Opinion
A112061 A112341
4-30-2007
NOT TO BE PUBLISHED
In this consolidated appeal, plaintiffs Joe Bob Schmidt and Kathleen Ann Dudgeon appeal from adverse judgments entered on their complaints against defendants Allstate Insurance Company and Allstate Indemnity Company (collectively Allstate). Schmidt also appeals from an adverse judgment on his complaint against defendants Anthony J. Allard and the law firm of Bennett, Samuelsen, Reynolds & Allard (collectively Allard). Allstate provided coverage for appellants, and Allard represented Schmidt, in an earlier personal injury action against Schmidt and Dudgeon. However, Allstate refused to provide coverage when the injured party filed a second action alleging that Schmidt and Dudgeon had fraudulently induced him to settle the personal injury claim by hiding assets and misrepresenting Schmidts financial condition. We conclude that the trial court properly rejected all of appellants claims and shall affirm the judgment.
FACTUAL AND PROCEDURAL BACKGROUND
In April 1995, Schmidt was involved in an automobile accident in which Rick Payne was injured. At the time, Schmidt was driving Dudgeons car, which was insured through Allstate. Dudgeons policy named Schmidt as a permissive driver. After the accident, Payne sued Schmidt and Dudgeon for his injuries. (Payne v. Schmidt (Sup. Ct. Contra Costa County, No. C-95-04254 (Payne I ).) Allstate provided a defense to Schmidt and Dudgeon, hiring Allard to represent Schmidt. During settlement negotiations, Payne contended that his injuries far exceeded the $200,000 combined policy limits, but the action was settled in 1998 for the policy limits after Schmidt provided a declaration stating that he had no other assets. In 1997, while Paynes action was pending, Schmidt filed a petition for bankruptcy under Chapter 7 of the Bankruptcy Act.

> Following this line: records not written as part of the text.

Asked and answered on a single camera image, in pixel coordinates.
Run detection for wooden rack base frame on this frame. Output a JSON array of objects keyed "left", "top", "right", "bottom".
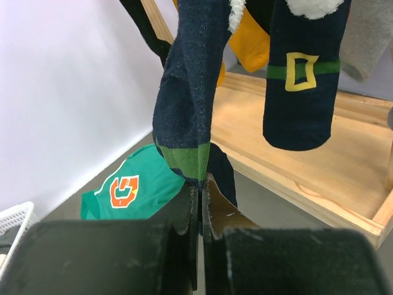
[{"left": 139, "top": 0, "right": 393, "bottom": 250}]

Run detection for grey sock striped cuff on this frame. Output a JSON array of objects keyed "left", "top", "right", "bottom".
[{"left": 340, "top": 0, "right": 392, "bottom": 83}]

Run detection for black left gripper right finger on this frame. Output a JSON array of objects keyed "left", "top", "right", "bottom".
[{"left": 201, "top": 175, "right": 392, "bottom": 294}]

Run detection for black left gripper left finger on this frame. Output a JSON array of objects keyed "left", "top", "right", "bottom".
[{"left": 1, "top": 184, "right": 198, "bottom": 295}]

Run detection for white plastic laundry basket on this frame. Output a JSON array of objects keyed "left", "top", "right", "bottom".
[{"left": 1, "top": 202, "right": 39, "bottom": 277}]

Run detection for navy sock green yellow buckle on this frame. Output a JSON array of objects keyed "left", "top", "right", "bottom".
[{"left": 153, "top": 1, "right": 237, "bottom": 205}]

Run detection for mustard yellow sock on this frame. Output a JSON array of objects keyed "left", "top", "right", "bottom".
[{"left": 217, "top": 8, "right": 270, "bottom": 86}]

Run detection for green jacket with orange logo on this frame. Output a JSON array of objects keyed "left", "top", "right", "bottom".
[{"left": 80, "top": 144, "right": 185, "bottom": 220}]

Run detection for black sports sock blue accents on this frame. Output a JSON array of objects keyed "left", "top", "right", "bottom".
[{"left": 120, "top": 0, "right": 171, "bottom": 67}]

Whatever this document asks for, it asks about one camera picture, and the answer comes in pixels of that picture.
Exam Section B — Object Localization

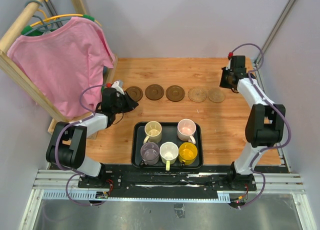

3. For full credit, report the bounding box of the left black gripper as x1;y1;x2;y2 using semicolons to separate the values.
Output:
112;90;139;114

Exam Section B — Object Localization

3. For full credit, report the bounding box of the woven rattan coaster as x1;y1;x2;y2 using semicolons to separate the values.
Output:
188;86;207;103
207;87;225;103

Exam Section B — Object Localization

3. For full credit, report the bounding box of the brown wooden coaster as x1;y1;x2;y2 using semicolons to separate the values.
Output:
165;85;185;102
125;86;143;102
145;84;164;101

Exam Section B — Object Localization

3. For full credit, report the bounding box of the cream yellow mug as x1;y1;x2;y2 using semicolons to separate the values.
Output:
143;121;162;144

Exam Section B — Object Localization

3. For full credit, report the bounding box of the pink mug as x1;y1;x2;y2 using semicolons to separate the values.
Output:
177;119;197;145

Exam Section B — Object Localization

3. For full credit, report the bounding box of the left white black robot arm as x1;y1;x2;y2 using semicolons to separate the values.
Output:
45;87;139;188

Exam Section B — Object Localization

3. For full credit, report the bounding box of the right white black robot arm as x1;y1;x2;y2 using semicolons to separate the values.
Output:
219;52;286;190

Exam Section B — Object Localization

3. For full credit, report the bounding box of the pink t-shirt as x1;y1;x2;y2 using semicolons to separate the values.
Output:
7;17;115;120

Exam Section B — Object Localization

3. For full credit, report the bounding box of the lilac mug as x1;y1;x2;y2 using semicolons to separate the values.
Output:
139;142;160;167

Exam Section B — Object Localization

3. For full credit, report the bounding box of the black plastic tray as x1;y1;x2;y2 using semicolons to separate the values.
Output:
131;121;204;170

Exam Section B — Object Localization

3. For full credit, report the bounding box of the white mug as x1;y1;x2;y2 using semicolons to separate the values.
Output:
159;142;179;171

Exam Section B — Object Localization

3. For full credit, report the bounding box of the grey hanger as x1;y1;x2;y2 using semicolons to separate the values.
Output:
25;0;71;33

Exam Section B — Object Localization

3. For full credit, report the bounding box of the yellow green hanger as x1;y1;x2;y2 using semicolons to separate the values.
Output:
20;0;102;36

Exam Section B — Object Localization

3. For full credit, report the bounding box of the wooden clothes rack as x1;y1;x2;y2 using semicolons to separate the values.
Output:
0;0;119;138

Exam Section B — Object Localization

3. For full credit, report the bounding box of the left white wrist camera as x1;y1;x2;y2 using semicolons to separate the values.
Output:
106;80;125;95

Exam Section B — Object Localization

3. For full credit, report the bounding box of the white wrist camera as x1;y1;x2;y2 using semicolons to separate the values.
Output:
106;80;125;95
227;51;237;71

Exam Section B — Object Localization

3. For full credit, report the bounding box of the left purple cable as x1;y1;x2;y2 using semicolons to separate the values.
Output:
54;84;108;207

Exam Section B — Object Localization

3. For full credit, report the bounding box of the purple cable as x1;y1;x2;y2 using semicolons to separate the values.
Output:
231;42;292;210
54;84;108;207

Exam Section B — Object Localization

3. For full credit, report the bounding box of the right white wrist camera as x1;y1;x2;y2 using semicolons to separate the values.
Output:
227;51;237;71

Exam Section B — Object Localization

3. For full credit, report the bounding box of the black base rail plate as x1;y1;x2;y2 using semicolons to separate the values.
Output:
47;163;258;200

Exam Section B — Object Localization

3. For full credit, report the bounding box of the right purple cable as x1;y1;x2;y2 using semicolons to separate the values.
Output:
231;42;292;210

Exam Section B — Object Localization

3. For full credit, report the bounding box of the aluminium frame post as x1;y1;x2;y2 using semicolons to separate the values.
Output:
261;0;298;54

In 2000, Payne filed a second action against Schmidt and Dudgeon for fraudulent transfer and concealment of assets. (Payne v. Schmidt (Sup. Ct. Contra Costa County, No. C-00-01787 (Payne II ).) The complaint alleges that because Schmidt knew that there was a "probability of a large judgment against him" in Payne I, and to frustrate Paynes ability to collect on such a judgment, he transferred several pieces of real estate to others, including Dudgeon. The complaint alleges that Schmidt transferred property valued at "not less than $400,000" to Dudgeon for "no compensation" and that Dudgeon accepted the property "with knowledge that the transfer was being done to avoid paying [Payne] on a probable excess judgment."
In July and August of 2000, Schmidt and Dudgeon tendered their defense in Payne II to Allstate. On August 28, 2000, Allstate denied both tenders on the grounds (1) the wrongdoing alleged in the complaint did not involve the use of an automobile; (2) the injury Payne alleged was purely economic and thus not covered under the policy; and (3) fraud was uninsurable.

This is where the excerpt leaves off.